大型店舗は堅調だが経営環境は想定以上に悪化
ベーシックレポート
(株)QUICK 佐久間  聰

ジーンズ中心からファミリーカジュアルショップへ転換図る
カジュアル衣料専門店「マックハウス」などを運営。しかし、ファストファッションが販売する低価格ジーンズに顧客を奪われる状況が続いており、業績は不振。このため、会社側はジーンズカジュアルショップからファミリーカジュアルショップへの転換を図っている。大型店舗の新業態をSC 中心に積極的に出店している。

前18/2 期は減収減益。今19/2 期は増収増益を予想
前18/2 期の単独業績は、売上高が前期比9%減収、営業利益は同65%減益。収入面では、店舗数の減少の影響に加え、衣料品の低価格化で既存店売上高が落ち込んだ。利益面では、商品調達改革により売上総利益率は向上したが、減収が響いた。店舗大型化に伴う水道光熱費や人件費の水準上昇などで販管費の負担も増加。
会社側は、今19/2 期の単独業績について、売上高は前期比1%増、営業利益は同2.2 倍と増収増益を予想。積極出店により店舗数は増加へ。収入面では店舗数増・売場面積拡大が寄与。利益面では、増収に加え、売上総利益率が向上。販管費は増加するが、営業増益を予想。
QUICK 企業価値研究所では、会社側の予想を妥当と考え、今19/2 期の単独業績予想について、会社側の予想と同額を見込む。

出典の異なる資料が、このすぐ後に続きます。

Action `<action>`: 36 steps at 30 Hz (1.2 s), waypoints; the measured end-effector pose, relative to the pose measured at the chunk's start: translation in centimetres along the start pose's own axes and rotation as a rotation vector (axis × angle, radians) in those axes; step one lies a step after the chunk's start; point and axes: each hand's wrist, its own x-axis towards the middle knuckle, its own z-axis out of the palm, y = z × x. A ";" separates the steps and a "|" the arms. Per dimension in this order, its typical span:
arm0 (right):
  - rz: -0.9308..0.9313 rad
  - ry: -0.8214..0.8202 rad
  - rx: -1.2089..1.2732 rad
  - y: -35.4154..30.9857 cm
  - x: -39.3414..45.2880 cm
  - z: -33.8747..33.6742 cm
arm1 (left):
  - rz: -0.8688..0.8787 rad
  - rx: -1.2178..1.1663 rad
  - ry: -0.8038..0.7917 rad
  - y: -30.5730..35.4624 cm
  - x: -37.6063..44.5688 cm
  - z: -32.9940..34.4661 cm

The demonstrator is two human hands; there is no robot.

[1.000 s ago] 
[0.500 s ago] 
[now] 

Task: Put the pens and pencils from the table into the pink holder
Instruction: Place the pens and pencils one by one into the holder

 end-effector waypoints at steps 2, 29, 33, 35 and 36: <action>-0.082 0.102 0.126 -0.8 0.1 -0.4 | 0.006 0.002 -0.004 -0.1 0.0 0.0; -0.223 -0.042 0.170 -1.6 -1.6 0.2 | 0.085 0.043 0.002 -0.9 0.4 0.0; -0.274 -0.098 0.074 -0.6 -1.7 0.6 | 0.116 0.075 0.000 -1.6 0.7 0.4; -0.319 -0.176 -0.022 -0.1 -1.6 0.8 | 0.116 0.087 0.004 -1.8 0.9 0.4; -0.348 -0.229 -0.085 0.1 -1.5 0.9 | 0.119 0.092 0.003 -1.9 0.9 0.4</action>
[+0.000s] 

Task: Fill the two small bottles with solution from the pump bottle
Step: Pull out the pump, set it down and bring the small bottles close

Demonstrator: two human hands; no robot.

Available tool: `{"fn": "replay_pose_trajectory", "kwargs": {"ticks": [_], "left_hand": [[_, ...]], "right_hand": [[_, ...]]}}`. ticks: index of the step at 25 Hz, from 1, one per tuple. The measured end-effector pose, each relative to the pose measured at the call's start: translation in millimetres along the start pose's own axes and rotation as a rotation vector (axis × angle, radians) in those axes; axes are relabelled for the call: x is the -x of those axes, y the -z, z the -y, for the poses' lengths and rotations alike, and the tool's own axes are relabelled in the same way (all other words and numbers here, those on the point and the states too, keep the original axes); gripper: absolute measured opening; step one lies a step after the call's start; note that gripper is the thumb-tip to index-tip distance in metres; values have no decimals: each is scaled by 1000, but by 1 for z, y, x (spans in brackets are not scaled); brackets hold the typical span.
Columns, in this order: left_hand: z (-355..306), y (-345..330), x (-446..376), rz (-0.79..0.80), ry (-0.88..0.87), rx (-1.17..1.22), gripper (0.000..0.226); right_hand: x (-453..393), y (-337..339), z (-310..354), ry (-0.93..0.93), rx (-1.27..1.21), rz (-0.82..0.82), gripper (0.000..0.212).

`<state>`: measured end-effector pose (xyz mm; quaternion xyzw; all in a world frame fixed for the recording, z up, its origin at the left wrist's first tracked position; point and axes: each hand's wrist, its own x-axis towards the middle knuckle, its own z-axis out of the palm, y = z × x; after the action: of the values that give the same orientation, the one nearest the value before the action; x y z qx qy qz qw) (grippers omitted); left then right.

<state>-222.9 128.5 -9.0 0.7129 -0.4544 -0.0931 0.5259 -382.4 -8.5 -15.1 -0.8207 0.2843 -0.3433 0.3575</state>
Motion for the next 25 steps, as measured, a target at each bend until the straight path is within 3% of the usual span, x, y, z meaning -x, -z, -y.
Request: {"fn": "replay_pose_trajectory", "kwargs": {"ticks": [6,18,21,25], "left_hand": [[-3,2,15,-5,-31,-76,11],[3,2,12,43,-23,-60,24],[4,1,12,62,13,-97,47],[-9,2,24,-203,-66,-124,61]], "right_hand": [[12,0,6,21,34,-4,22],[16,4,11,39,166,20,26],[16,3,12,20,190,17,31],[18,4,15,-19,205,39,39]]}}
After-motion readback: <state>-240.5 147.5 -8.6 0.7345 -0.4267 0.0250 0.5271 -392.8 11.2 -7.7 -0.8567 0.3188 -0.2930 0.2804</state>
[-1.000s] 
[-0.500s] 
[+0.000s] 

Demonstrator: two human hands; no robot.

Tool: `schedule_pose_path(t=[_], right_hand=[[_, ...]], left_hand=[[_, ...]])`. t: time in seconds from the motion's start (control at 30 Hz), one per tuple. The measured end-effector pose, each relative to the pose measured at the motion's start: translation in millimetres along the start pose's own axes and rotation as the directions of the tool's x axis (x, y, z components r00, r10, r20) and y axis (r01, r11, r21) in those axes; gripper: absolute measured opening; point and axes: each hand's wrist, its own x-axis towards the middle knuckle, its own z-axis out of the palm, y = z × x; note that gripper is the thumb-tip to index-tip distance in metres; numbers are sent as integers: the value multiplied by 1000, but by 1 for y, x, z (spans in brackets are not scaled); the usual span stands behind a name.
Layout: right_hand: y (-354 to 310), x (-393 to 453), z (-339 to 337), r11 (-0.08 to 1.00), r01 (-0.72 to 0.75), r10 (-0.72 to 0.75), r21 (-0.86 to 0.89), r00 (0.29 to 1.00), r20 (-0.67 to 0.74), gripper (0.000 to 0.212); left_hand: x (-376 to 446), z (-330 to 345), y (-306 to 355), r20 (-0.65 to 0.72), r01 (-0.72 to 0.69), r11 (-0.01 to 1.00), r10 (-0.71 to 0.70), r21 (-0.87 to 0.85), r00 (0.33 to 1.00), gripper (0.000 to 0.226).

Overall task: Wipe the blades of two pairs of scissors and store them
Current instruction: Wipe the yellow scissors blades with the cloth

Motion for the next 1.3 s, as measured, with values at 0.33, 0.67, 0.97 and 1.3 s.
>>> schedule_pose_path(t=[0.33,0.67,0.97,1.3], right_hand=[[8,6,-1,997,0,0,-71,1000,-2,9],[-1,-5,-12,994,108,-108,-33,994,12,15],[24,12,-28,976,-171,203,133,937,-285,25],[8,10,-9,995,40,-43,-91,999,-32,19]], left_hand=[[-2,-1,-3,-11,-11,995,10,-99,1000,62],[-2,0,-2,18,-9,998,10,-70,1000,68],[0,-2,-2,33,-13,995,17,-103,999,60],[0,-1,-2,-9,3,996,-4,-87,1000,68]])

3 カ年の中計では増収増益を見込むが、前年の計画から減額
会社側は、21/2 期を最終年度とする新たな3 カ年の中期経営計画を発表。増収増益を見込むが、前年の計画に比べ、19/2 期および20/2 期の売上高、営業利益の予想を減額。売上面では、価格競争が激化しているため、出店攻勢を強めるものの、前回予想を下回る見通し。利益面でも、売上高の予想を引き下げた影響、販管費の増加が響く見通し。当研究所では大型店舗は業績に貢献すると考えているが、経営環境悪化で効果は薄れる可能性がある。会社側の新たな一手に注目したい。